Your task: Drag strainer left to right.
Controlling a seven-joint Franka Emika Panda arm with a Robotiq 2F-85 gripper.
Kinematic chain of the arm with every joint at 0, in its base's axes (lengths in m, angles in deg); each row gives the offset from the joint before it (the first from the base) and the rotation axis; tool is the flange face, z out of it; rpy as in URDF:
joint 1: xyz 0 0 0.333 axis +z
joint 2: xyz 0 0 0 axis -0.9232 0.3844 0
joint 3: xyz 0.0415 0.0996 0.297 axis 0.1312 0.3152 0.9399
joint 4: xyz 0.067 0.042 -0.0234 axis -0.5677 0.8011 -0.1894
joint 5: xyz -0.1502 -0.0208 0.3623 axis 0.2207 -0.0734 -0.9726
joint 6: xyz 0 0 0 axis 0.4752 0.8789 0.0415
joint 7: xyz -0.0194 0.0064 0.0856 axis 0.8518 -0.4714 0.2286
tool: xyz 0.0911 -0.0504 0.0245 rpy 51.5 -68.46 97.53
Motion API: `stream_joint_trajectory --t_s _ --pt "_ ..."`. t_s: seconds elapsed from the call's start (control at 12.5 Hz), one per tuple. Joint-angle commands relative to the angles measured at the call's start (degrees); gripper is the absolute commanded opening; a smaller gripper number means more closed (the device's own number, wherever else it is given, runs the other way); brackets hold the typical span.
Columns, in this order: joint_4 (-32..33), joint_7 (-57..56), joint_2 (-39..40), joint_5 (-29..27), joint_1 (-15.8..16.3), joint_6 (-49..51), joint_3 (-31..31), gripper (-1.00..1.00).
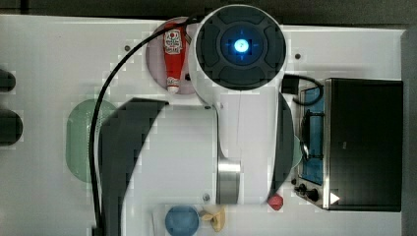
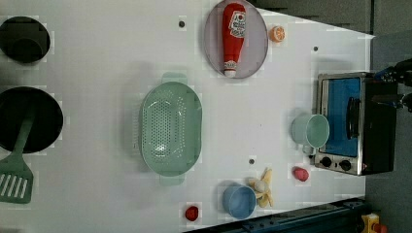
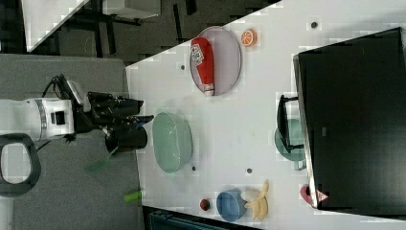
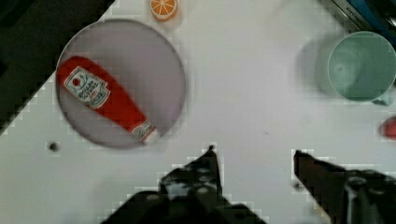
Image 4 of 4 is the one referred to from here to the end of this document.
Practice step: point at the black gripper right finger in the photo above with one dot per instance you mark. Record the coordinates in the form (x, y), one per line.
(347, 196)

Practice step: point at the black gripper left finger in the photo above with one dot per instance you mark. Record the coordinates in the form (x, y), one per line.
(191, 194)

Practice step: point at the green mug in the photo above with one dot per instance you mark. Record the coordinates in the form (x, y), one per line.
(359, 67)

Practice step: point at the grey round plate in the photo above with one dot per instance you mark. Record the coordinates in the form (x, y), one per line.
(146, 65)

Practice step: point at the red ketchup bottle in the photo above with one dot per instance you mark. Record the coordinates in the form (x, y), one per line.
(93, 86)

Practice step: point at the orange slice toy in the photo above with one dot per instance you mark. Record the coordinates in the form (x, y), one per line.
(163, 10)

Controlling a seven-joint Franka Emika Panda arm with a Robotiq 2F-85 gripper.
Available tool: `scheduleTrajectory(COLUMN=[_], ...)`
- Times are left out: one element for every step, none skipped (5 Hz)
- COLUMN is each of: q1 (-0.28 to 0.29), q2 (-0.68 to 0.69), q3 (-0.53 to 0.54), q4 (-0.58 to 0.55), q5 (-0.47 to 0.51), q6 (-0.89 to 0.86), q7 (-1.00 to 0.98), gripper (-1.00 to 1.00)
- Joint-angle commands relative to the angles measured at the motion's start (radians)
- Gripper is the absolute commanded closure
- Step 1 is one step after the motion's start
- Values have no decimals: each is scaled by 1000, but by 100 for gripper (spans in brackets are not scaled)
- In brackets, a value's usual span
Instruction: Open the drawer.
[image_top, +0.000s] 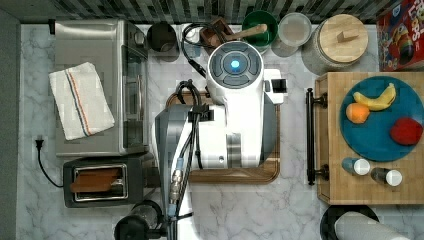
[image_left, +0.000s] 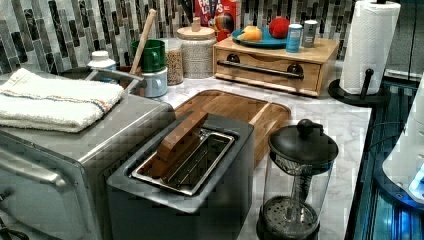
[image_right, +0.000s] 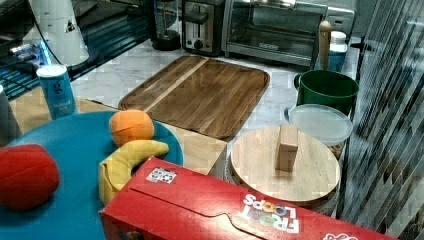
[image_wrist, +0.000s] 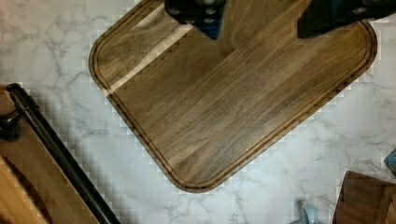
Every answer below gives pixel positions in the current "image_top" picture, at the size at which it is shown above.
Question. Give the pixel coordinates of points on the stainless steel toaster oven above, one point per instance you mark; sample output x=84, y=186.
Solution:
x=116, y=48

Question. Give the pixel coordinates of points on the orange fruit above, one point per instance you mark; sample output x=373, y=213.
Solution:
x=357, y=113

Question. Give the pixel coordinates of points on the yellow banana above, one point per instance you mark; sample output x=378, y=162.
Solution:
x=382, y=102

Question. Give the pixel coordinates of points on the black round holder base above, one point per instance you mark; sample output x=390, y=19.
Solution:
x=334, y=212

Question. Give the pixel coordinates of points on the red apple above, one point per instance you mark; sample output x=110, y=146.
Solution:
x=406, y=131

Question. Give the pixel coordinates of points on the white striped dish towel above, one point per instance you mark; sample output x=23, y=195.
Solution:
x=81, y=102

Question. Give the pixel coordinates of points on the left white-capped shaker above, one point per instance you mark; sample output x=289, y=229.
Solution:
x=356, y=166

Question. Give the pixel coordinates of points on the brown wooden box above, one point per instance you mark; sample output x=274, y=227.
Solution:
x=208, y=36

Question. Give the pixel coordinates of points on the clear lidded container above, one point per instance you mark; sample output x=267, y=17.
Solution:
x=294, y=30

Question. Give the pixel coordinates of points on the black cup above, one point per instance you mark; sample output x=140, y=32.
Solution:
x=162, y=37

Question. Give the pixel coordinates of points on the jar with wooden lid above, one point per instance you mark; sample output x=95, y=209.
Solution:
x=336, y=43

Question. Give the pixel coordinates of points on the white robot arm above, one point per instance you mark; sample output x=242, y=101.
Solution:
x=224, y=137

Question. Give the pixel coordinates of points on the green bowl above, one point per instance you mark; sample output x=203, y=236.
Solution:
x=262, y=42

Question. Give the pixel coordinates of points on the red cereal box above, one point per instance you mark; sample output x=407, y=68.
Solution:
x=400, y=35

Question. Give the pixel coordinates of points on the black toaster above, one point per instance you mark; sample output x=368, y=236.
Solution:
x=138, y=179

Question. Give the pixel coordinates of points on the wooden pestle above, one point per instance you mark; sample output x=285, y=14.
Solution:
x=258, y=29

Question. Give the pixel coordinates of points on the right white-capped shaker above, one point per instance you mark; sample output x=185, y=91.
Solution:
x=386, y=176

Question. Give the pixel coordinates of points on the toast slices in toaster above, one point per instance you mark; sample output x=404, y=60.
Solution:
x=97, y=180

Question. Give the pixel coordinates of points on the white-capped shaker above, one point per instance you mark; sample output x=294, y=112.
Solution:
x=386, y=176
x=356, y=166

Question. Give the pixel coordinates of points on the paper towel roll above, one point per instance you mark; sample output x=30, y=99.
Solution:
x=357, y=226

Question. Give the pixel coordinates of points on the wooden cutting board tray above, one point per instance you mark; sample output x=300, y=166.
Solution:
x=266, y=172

+++

* **WHAT YOU SHOULD DO**:
An exact repetition of the listing is needed, with the pictures dropped.

* **TASK SOLUTION**:
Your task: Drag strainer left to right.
Controlling a seven-joint Franka Emika Panda arm with a Robotiq 2F-85 gripper.
Kinematic chain of the arm with every joint at 0, in its base's axes (lengths in m, angles in deg); each row gives the offset from the joint before it (the first from the base) and the rotation axis; tool is the flange face, z out of it; rpy as in URDF:
joint 1: xyz 0 0 0.333 axis +z
joint 2: xyz 0 0 0 axis -0.9232 0.3844 0
joint 3: xyz 0.0415 0.0996 0.297 axis 0.1312 0.3152 0.9399
joint 4: xyz 0.067 0.042 -0.0234 axis -0.5677 0.8011 -0.1894
joint 5: xyz -0.1502 -0.0208 0.3623 axis 0.2207 -0.0734 -0.9726
joint 6: xyz 0 0 0 axis 0.4752 0.8789 0.0415
joint 7: xyz -0.0194 0.0064 0.0856 axis 0.8518 -0.4714 0.2286
tool: xyz 0.0911 -0.0504 0.0245 rpy 51.5 -68.46 97.53
Motion API: `stream_joint_trajectory --t_s _ --pt "_ ..."`. t_s: seconds elapsed from the call's start (control at 12.5 Hz), one per tuple. Joint-angle commands relative to the angles measured at the call's start (degrees); gripper is the absolute commanded opening; a smaller gripper number means more closed (the device's own number, wherever else it is given, runs the other way); brackets hold the typical span.
Columns, in this order: joint_4 (-32..33), joint_7 (-57..56), joint_2 (-39..40), joint_5 (-29..27), joint_1 (-15.8..16.3), joint_6 (-49..51), joint_3 (-31..31), gripper (-1.00..1.00).
Image 4 of 4 is the one referred to from here to the end of this document.
Practice step: point at the black gripper right finger in the photo above with one dot per instance you mark. Record the coordinates in the form (x, y), one per line.
(347, 196)

Practice step: point at the black gripper left finger in the photo above with one dot per instance you mark. Record the coordinates in the form (x, y), one per line.
(191, 194)

Practice step: point at the green mug in the photo above with one dot per instance you mark. Record the coordinates in the form (x, y), one per line.
(359, 67)

Practice step: point at the grey round plate in the photo above with one dot per instance you mark. Record the coordinates in the form (x, y), one per line.
(146, 65)

Practice step: point at the red ketchup bottle in the photo above with one dot per instance you mark. Record the coordinates in the form (x, y), one per line.
(93, 86)

Practice step: point at the orange slice toy in the photo above with one dot per instance you mark. Record the coordinates in the form (x, y), one per line.
(163, 10)

Controlling a seven-joint Franka Emika Panda arm with a Robotiq 2F-85 gripper.
Available tool: `scheduleTrajectory(COLUMN=[_], ...)`
- Times are left out: one element for every step, none skipped (5 Hz)
- COLUMN is each of: q1 (-0.28 to 0.29), q2 (-0.68 to 0.69), q3 (-0.53 to 0.54), q4 (-0.58 to 0.55), q5 (-0.47 to 0.51), q6 (-0.89 to 0.86), q7 (-1.00 to 0.98), gripper (-1.00 to 1.00)
- Joint-angle commands relative to the angles measured at the motion's start (radians)
- Gripper is the absolute commanded closure
- Step 1 is one step after the motion's start
- Values have no decimals: each is scaled by 1000, but by 100 for gripper (spans in brackets are not scaled)
- In brackets, a value's usual span
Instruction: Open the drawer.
[image_top, +0.000s] 
[image_left, +0.000s] 
[image_right, +0.000s] 
[image_wrist, +0.000s] 
Every answer below gives pixel positions in the current "image_top" picture, at the size at which it is shown above.
Question. Give the pixel coordinates of points on the stainless steel toaster oven above, one point per instance you mark; sample output x=84, y=186.
Solution:
x=116, y=48

Question. Give the pixel coordinates of points on the orange fruit above, one point per instance you mark; sample output x=373, y=213.
Solution:
x=357, y=113

Question. Give the pixel coordinates of points on the yellow banana above, one point per instance you mark; sample output x=378, y=162.
Solution:
x=382, y=102

Question. Give the pixel coordinates of points on the black round holder base above, one point per instance you mark; sample output x=390, y=19.
Solution:
x=334, y=212

Question. Give the pixel coordinates of points on the red apple above, one point per instance you mark; sample output x=110, y=146.
Solution:
x=406, y=131

Question. Give the pixel coordinates of points on the white striped dish towel above, one point per instance you mark; sample output x=23, y=195.
Solution:
x=81, y=102

Question. Give the pixel coordinates of points on the left white-capped shaker above, one point per instance you mark; sample output x=289, y=229.
Solution:
x=356, y=166

Question. Give the pixel coordinates of points on the brown wooden box above, one point per instance you mark; sample output x=274, y=227.
Solution:
x=208, y=36

Question. Give the pixel coordinates of points on the clear lidded container above, one point per instance you mark; sample output x=267, y=17.
Solution:
x=294, y=30

Question. Give the pixel coordinates of points on the black cup above, one point per instance you mark; sample output x=140, y=32.
Solution:
x=162, y=37

Question. Give the pixel coordinates of points on the jar with wooden lid above, one point per instance you mark; sample output x=95, y=209.
Solution:
x=336, y=43

Question. Give the pixel coordinates of points on the white robot arm above, one point per instance you mark; sample output x=242, y=101.
Solution:
x=224, y=137

Question. Give the pixel coordinates of points on the green bowl above, one point per instance you mark; sample output x=203, y=236.
Solution:
x=262, y=42

Question. Give the pixel coordinates of points on the red cereal box above, one point per instance you mark; sample output x=407, y=68.
Solution:
x=400, y=35

Question. Give the pixel coordinates of points on the black toaster above, one point per instance you mark; sample output x=368, y=236.
Solution:
x=138, y=179

Question. Give the pixel coordinates of points on the wooden pestle above, one point per instance you mark; sample output x=285, y=14.
Solution:
x=258, y=29

Question. Give the pixel coordinates of points on the right white-capped shaker above, one point per instance you mark; sample output x=185, y=91.
Solution:
x=386, y=176

Question. Give the pixel coordinates of points on the toast slices in toaster above, one point per instance you mark; sample output x=404, y=60.
Solution:
x=97, y=180

Question. Give the pixel coordinates of points on the white-capped shaker above, one point per instance you mark; sample output x=294, y=112.
Solution:
x=386, y=176
x=356, y=166

Question. Give the pixel coordinates of points on the paper towel roll above, one point per instance you mark; sample output x=30, y=99.
Solution:
x=357, y=226

Question. Give the pixel coordinates of points on the wooden cutting board tray above, one point per instance you mark; sample output x=300, y=166.
Solution:
x=266, y=172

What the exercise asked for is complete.